[ABOUT THIS EXERCISE] Look through the listing below and give the number of lines that hold "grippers". Say nothing more.

[MATERIAL PROVIDED]
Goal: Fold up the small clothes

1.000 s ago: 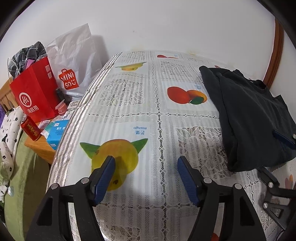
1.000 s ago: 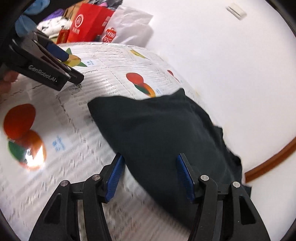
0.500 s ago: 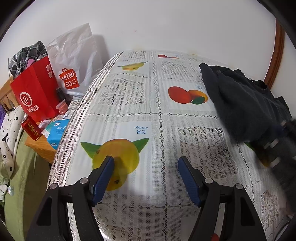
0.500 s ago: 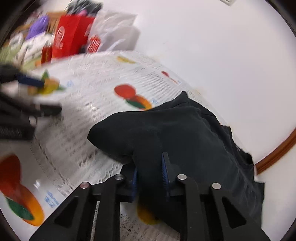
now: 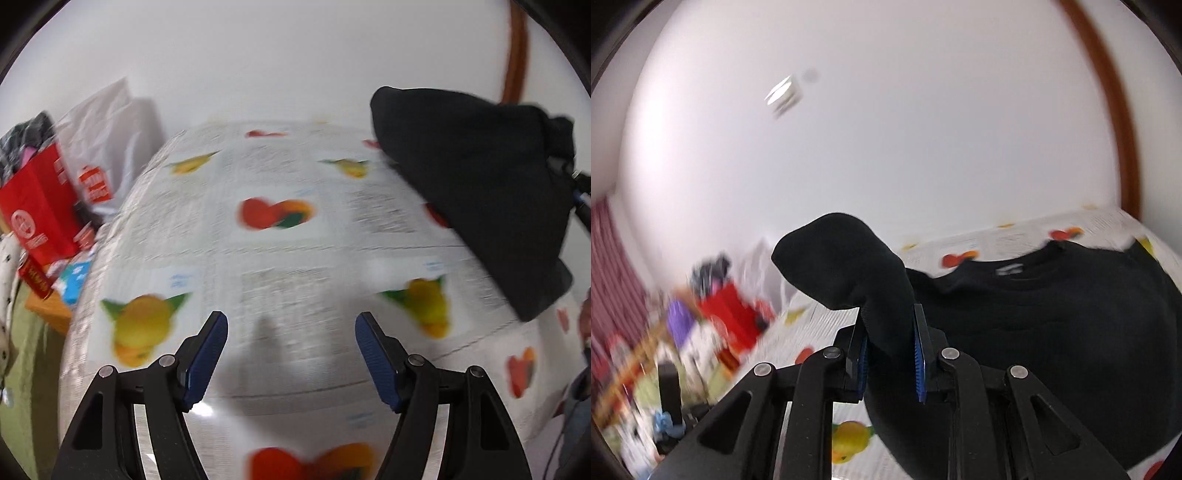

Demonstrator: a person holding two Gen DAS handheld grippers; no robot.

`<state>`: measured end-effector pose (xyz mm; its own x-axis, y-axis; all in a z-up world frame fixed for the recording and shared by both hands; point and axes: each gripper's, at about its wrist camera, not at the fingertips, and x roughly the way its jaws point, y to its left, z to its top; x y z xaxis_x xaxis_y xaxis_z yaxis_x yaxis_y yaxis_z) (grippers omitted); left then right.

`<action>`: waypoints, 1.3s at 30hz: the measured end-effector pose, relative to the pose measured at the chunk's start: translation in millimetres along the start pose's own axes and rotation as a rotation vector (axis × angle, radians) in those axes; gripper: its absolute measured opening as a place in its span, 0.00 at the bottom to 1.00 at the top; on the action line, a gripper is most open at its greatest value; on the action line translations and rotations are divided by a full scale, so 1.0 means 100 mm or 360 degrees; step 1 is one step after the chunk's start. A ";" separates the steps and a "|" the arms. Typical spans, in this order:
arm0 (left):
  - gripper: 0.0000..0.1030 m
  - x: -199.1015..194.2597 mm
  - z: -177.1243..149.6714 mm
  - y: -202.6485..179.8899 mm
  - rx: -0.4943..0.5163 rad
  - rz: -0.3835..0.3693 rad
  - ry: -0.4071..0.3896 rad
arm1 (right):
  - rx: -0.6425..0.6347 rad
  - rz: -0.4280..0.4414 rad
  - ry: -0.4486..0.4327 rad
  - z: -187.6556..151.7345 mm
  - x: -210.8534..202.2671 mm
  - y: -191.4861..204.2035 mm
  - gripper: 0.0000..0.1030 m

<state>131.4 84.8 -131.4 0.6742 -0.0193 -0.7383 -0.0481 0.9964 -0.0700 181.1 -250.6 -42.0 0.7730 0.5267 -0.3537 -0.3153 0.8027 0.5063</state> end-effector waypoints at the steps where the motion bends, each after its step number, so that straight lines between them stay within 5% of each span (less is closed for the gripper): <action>1: 0.67 -0.02 0.02 -0.13 0.0032 -0.0029 -0.0019 | 0.0086 -0.0014 -0.0020 -0.02 -0.08 -0.20 0.18; 6: 0.67 -0.02 0.06 -0.75 0.0192 -0.0171 -0.0050 | 0.0210 -0.0230 0.0023 -0.20 -0.27 -0.77 0.18; 10: 0.67 0.04 0.00 -1.31 0.0314 -0.0312 -0.0039 | 0.0189 -0.0421 0.0246 -0.43 -0.28 -1.08 0.18; 12: 0.67 0.10 -0.05 -1.59 0.0382 -0.0373 -0.0009 | 0.0167 -0.0399 0.0313 -0.51 -0.30 -1.17 0.21; 18: 0.67 0.23 -0.11 -2.14 0.0491 -0.0524 0.0055 | 0.0060 -0.0394 0.0213 -0.44 -0.52 -1.19 0.42; 25: 0.60 0.50 -0.07 -2.51 0.0522 -0.0462 0.0114 | 0.0159 -0.0443 0.0276 -0.31 -0.43 -1.55 0.47; 26: 0.57 0.53 -0.06 -2.54 0.0522 -0.0448 0.0116 | 0.0178 -0.0451 0.0284 -0.32 -0.41 -1.58 0.46; 29: 0.43 0.49 -0.06 -2.53 0.0527 -0.0394 0.0063 | 0.0168 -0.0475 0.0338 -0.36 -0.28 -1.64 0.16; 39: 0.26 0.31 -0.05 -2.05 0.0421 -0.0266 -0.0029 | 0.0078 -0.0424 0.0406 -0.47 0.06 -1.29 0.11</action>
<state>158.6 -120.5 -142.7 0.6696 -0.1853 -0.7192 0.2564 0.9665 -0.0104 200.4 -338.1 -146.6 0.6603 0.3587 -0.6598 -0.0898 0.9100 0.4048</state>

[RESULT] 2